● Work instructions: Type out all the records once more, exactly.

(Data for this task begins)

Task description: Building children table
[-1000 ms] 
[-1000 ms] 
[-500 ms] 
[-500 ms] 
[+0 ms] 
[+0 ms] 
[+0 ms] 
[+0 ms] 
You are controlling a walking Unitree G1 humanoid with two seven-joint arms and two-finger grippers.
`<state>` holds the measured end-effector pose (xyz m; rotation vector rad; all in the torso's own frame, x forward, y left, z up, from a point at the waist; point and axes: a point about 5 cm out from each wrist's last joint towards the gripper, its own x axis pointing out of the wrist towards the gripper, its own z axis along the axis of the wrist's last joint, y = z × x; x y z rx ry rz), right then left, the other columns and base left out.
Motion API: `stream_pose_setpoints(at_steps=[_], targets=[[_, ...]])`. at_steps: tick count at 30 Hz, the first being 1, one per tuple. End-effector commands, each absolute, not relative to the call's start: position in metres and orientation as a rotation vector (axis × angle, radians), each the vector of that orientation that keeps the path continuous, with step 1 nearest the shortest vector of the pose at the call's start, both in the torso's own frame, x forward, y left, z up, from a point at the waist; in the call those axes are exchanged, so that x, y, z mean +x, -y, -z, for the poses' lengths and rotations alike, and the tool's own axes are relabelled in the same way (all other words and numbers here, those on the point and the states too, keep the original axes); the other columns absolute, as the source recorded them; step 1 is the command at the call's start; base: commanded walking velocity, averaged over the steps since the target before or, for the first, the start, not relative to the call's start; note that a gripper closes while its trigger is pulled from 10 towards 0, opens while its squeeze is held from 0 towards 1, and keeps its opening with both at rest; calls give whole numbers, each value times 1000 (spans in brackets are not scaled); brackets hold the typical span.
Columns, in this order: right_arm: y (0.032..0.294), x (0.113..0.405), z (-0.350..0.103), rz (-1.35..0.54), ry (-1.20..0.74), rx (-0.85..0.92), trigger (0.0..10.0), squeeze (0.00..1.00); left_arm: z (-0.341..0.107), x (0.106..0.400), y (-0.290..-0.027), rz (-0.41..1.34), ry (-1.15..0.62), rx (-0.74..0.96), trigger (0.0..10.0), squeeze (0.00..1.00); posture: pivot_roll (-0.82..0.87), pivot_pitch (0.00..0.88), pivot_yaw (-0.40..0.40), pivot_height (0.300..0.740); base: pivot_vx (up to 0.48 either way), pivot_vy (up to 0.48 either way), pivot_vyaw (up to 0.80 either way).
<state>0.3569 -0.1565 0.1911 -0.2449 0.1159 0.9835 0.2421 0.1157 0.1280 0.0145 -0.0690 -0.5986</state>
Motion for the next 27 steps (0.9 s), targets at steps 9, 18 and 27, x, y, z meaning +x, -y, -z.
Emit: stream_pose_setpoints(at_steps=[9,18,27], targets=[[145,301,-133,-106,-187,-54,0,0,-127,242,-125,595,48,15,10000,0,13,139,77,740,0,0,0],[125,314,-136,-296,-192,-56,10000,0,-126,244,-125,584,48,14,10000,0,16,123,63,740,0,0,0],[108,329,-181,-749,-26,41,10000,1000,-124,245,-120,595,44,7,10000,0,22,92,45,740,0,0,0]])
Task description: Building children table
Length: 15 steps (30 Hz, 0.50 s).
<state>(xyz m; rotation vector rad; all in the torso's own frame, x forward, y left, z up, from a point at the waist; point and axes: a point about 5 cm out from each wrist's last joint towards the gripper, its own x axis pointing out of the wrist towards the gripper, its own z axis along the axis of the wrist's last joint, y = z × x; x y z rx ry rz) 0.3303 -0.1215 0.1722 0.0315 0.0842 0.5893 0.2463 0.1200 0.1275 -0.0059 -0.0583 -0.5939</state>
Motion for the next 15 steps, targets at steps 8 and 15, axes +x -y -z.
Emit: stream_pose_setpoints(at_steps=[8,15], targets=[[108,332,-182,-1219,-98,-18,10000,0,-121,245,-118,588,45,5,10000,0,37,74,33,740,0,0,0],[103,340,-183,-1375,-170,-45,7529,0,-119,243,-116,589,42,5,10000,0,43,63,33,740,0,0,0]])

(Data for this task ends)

● Completed exercise:
Task description: Building children table
[-1000 ms] 
[-1000 ms] 
[-500 ms] 
[-500 ms] 
[+0 ms] 
[+0 ms] 
[+0 ms] 
[+0 ms] 
You are controlling a walking Unitree G1 humanoid with two seven-joint arms and two-finger grippers.
`<state>` holds the measured end-effector pose (xyz m; rotation vector rad; all in the torso's own frame, x forward, y left, z up, from a point at the waist; point and axes: a point about 5 cm out from each wrist's last joint towards the gripper, its own x axis pointing out of the wrist towards the gripper, its own z axis along the axis of the wrist's last joint, y = z × x; x y z rx ry rz), right then left, the other columns and base left out.
Motion API: `stream_pose_setpoints(at_steps=[_], targets=[[_, ...]])`. at_steps: tick count at 30 Hz, the first being 1, one per tuple. End-effector commands, each absolute, not relative to the call's start: position in metres and orientation as a rotation vector (axis × angle, radians), each the vector of that orientation that keeps the path continuous, with step 1 nearest the shortest vector of the pose at the call's start, both in the torso's own frame, x forward, y left, z up, from a point at the waist; in the call those axes are exchanged, so that x, y, z mean +x, -y, -z, for the poses' lengths and rotations alike, and the tool's own axes are relabelled in the same way (all other words and numbers here, those on the point and the states too, keep the original axes); the other columns absolute, as the source recorded them; step 1 is the command at the call's start; base: commanded walking velocity, averaged over the steps since the target before or, for the first, the start, not relative to the call's start; note that a gripper closes while its trigger is pulled from 10 towards 0, opens while its squeeze is held from 0 towards 1, and keeps its opening with both at rest; calls give whole numbers, each value times 1000 (spans in brackets are not scaled); brackets hold the typical span.
Columns, in this order: right_arm: y (0.032..0.294), x (0.113..0.405), z (-0.350..0.103), rz (-1.35..0.54), ry (-1.20..0.74), rx (-0.85..0.92), trigger (0.0..10.0), squeeze (0.00..1.00); left_arm: z (-0.341..0.107), x (0.106..0.400), y (-0.290..-0.027), rz (-0.41..1.34), ry (-1.15..0.62), rx (-0.74..0.96), trigger (0.0..10.0), squeeze (0.00..1.00); posture: pivot_roll (-0.82..0.87), pivot_pitch (0.00..0.88), pivot_yaw (-0.40..0.40), pivot_height (0.300..0.740); base: pivot_vx (up to 0.48 either way), pivot_vy (up to 0.48 either way), pivot_vyaw (up to 0.80 either way).
<state>0.3569 -0.1565 0.1911 -0.2449 0.1159 0.9835 0.2421 0.1157 0.1280 0.0145 -0.0690 -0.5986</state>
Motion for the next 27 steps (0.9 s), targets at steps 9, 18 and 27, x, y, z meaning +x, -y, -z.
Emit: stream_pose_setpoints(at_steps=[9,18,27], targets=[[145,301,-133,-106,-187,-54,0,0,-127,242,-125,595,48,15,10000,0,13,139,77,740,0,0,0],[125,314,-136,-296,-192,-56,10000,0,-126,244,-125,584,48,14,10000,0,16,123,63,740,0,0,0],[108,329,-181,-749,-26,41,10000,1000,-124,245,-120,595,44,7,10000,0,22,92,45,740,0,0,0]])
Task description: Building children table
Length: 15 steps (30 Hz, 0.50 s).
<state>(xyz m; rotation vector rad; all in the torso's own frame, x forward, y left, z up, from a point at the waist; point and axes: a point about 5 cm out from each wrist's last joint towards the gripper, its own x axis pointing out of the wrist towards the gripper, its own z axis along the axis of the wrist's last joint, y = z × x; x y z rx ry rz) 0.3303 -0.1215 0.1722 0.0315 0.0842 0.5893 0.2463 0.1200 0.1275 -0.0059 -0.0583 -0.5939</state>
Motion for the next 15 steps, targets at steps 8 and 15, axes +x -y -z.
Emit: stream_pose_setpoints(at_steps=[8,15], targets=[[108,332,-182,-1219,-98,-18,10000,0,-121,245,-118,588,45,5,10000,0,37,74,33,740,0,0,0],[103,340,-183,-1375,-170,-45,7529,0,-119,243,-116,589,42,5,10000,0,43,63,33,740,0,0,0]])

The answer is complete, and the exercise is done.